Israel has declined to comment on reports from Lebanon that a top commander of George Habash’s Popular Front for the Liberation of Palestine was gunned down by Israeli commandos.
Reports out of Lebanon said Samir Suweidan, a Lebanese citizen and PFLP liaison officer with Hezbollah forces in Lebanon, was killed Friday afternoon by an Israeli force north of the border security zone in southern Lebanon.
According to initial reports, Suweidan was killed, together with his wife, their 11-year-old daughter and another man, when their private car was ambushed in a tobacco field near the family home in Yatar village, just beyond the northern border of the security zone.
Later reports from Beirut said that Suweidan himself had not been killed in the attack, but had been seriously wounded and hospitalized in Sidon.

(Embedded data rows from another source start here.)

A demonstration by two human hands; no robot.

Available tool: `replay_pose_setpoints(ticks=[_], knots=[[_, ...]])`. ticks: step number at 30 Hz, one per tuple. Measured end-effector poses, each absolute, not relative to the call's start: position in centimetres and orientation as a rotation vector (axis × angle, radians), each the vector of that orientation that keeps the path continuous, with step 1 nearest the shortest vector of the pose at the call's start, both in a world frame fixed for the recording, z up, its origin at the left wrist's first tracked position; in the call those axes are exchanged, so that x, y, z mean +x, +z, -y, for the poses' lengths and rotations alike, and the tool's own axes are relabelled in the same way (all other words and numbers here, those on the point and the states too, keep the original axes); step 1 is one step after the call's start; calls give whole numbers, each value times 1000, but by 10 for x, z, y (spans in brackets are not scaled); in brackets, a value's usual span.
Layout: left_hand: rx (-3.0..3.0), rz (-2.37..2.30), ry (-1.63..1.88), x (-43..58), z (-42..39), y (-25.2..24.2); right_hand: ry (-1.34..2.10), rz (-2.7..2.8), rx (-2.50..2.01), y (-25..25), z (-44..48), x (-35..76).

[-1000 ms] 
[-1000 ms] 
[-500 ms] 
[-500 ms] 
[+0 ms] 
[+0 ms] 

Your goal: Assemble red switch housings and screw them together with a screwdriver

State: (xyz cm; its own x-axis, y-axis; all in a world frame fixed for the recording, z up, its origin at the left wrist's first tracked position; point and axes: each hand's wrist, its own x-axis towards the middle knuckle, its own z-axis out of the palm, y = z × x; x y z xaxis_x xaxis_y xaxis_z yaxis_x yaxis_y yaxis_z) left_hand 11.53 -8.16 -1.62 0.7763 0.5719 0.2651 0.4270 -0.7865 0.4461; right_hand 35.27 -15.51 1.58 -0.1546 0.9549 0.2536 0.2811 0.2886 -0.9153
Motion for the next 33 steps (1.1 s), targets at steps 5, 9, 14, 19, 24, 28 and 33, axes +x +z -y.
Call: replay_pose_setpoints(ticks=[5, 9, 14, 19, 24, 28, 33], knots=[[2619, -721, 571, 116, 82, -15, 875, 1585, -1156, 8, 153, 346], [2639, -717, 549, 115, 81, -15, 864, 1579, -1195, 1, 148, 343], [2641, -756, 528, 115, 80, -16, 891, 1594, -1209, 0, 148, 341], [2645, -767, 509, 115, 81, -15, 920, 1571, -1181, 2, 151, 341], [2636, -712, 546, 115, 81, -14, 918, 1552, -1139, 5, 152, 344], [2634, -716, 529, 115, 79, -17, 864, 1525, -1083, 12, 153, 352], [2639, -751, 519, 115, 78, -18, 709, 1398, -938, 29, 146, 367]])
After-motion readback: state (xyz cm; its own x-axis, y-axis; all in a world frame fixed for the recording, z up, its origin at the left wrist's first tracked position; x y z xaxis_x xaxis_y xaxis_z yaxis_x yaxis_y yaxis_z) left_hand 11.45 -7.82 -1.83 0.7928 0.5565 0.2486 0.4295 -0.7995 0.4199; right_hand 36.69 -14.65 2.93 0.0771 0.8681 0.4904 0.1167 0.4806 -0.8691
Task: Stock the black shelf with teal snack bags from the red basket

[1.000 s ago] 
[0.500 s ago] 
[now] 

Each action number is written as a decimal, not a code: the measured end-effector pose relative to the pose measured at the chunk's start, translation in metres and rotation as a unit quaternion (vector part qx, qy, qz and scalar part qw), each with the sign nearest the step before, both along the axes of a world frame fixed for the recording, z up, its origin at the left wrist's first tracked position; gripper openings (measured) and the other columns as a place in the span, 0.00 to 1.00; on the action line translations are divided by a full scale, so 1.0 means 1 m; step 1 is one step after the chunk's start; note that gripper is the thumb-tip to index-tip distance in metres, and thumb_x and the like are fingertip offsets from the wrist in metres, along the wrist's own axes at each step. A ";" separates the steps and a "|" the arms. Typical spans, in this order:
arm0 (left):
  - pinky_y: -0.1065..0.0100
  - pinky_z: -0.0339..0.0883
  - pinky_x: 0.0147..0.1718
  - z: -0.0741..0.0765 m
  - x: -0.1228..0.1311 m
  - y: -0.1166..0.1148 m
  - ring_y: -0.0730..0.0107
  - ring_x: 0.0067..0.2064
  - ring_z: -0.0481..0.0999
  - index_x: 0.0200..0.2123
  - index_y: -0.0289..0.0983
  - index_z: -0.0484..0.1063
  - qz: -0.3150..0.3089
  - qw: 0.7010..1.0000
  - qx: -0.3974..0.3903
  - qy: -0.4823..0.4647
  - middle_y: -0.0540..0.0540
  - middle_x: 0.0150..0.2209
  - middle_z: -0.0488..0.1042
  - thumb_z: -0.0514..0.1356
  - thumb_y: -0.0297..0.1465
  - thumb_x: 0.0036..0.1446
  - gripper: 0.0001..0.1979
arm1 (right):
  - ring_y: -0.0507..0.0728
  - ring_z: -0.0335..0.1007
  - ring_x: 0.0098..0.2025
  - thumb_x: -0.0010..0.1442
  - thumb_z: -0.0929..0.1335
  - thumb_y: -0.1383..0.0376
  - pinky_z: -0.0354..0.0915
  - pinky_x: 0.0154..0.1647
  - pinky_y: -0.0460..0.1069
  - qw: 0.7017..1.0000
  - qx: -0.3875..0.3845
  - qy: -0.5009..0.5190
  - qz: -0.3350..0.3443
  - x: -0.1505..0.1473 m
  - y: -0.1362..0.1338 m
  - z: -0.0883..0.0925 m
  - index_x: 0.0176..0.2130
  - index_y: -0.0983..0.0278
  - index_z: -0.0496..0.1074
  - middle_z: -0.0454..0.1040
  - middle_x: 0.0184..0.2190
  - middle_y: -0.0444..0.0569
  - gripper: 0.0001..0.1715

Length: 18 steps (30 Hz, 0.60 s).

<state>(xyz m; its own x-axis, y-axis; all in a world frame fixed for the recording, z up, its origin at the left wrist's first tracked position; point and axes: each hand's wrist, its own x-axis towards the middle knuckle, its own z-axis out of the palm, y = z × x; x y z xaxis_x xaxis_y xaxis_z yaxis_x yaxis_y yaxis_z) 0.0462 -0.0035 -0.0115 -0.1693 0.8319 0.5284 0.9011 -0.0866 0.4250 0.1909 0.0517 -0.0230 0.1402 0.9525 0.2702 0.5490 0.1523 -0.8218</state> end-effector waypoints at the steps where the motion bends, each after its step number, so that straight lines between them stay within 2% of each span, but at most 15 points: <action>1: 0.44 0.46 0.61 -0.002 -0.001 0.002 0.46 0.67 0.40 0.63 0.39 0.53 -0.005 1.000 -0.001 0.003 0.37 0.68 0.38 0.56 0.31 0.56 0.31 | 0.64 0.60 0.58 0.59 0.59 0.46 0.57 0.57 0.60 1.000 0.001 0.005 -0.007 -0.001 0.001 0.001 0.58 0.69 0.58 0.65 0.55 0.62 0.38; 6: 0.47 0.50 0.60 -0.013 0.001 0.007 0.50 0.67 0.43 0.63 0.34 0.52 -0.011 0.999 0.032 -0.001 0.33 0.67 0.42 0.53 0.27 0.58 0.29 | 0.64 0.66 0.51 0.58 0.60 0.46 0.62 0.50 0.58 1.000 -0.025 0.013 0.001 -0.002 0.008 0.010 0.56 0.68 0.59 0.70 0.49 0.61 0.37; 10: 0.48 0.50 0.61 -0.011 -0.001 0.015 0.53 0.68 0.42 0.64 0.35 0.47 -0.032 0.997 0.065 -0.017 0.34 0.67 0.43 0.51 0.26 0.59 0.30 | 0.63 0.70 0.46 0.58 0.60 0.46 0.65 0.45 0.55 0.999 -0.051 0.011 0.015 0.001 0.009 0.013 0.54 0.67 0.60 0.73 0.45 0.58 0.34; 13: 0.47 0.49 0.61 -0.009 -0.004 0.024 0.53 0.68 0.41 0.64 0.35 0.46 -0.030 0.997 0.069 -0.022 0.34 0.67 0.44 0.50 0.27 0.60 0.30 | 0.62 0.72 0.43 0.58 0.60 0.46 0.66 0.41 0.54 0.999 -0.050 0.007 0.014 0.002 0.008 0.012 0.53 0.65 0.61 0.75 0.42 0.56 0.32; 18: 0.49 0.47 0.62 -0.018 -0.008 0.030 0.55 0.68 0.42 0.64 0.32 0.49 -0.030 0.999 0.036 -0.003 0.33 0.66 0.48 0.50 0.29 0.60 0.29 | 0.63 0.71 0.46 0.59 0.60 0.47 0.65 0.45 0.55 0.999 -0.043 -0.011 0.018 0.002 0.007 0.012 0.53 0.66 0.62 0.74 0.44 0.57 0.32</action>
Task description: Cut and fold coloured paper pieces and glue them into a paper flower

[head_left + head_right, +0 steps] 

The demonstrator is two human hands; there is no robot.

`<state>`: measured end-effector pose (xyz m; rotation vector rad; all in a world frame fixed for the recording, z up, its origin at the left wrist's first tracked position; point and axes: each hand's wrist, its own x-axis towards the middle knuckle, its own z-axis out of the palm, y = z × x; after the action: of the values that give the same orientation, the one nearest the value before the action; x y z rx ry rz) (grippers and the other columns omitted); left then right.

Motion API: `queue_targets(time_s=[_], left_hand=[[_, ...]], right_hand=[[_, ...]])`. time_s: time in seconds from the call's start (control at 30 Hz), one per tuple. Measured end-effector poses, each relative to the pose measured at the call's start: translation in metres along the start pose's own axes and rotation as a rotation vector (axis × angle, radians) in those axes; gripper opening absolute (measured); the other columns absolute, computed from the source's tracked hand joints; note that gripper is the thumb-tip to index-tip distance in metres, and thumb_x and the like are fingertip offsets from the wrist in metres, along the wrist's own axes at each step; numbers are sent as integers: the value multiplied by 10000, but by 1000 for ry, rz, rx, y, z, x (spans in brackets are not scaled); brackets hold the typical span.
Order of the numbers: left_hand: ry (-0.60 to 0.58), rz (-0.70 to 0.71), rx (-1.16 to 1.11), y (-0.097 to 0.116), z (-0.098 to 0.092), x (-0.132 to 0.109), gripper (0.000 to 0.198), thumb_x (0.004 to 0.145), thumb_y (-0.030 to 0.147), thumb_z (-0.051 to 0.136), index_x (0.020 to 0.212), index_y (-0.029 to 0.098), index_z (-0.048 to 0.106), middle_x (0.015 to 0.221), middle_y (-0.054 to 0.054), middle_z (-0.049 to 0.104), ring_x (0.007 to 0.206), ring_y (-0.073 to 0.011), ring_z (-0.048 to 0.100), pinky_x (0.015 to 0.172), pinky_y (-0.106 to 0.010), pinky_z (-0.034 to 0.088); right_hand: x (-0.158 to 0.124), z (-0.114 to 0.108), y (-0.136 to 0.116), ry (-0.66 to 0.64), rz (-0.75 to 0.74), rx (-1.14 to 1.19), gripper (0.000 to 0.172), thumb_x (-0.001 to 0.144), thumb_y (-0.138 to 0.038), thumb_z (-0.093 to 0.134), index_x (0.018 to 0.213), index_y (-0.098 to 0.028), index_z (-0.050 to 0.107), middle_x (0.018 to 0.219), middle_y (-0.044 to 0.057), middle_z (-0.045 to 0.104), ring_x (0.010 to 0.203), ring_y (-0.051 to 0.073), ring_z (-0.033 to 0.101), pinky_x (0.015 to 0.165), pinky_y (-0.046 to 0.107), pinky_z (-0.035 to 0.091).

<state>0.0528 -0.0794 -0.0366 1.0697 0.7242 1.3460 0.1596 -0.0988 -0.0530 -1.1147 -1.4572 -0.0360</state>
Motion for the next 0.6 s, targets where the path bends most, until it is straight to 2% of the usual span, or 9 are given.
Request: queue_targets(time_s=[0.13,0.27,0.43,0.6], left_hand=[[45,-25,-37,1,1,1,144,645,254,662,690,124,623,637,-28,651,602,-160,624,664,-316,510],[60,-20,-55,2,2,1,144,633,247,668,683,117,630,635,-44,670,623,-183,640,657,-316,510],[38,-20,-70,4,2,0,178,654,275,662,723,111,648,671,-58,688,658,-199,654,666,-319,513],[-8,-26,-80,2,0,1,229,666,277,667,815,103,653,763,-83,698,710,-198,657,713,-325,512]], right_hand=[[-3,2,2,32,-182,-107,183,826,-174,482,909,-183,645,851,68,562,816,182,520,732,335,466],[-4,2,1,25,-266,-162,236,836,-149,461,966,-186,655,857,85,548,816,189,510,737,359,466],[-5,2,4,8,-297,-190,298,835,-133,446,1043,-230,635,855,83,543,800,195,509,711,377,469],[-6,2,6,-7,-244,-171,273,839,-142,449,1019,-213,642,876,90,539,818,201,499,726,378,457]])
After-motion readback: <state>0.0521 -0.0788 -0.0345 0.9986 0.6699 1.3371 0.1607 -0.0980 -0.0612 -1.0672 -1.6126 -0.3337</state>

The daily Ma’ariv newspaper quoted a senior Israeli military source as saying that Suweidan was “the sort of terrorist who has been in our sights for a long time, and he deserves to have been wiped out, whoever did it.”
Conflicting reports described the attack near Yatar as an infantry ambush assisted by helicopter, an assault by helicopter-borne commandos or rockets fired at Suweidan’s car from helicopters.
Other reports suggested the operation was intended as a kidnapping of Suweidan. According to this version, the attack team, having failed to capture him, called in helicopter gunships to destroy Suweidan’s car as he left his village.
PFLP and Hezbollah guerrillas are held responsible for a number of terrorist assaults against Israelis, including a series of Katyusha rocket attacks against the western Galilee last year, in which a 5-year-old girl was killed at Moshav Granot.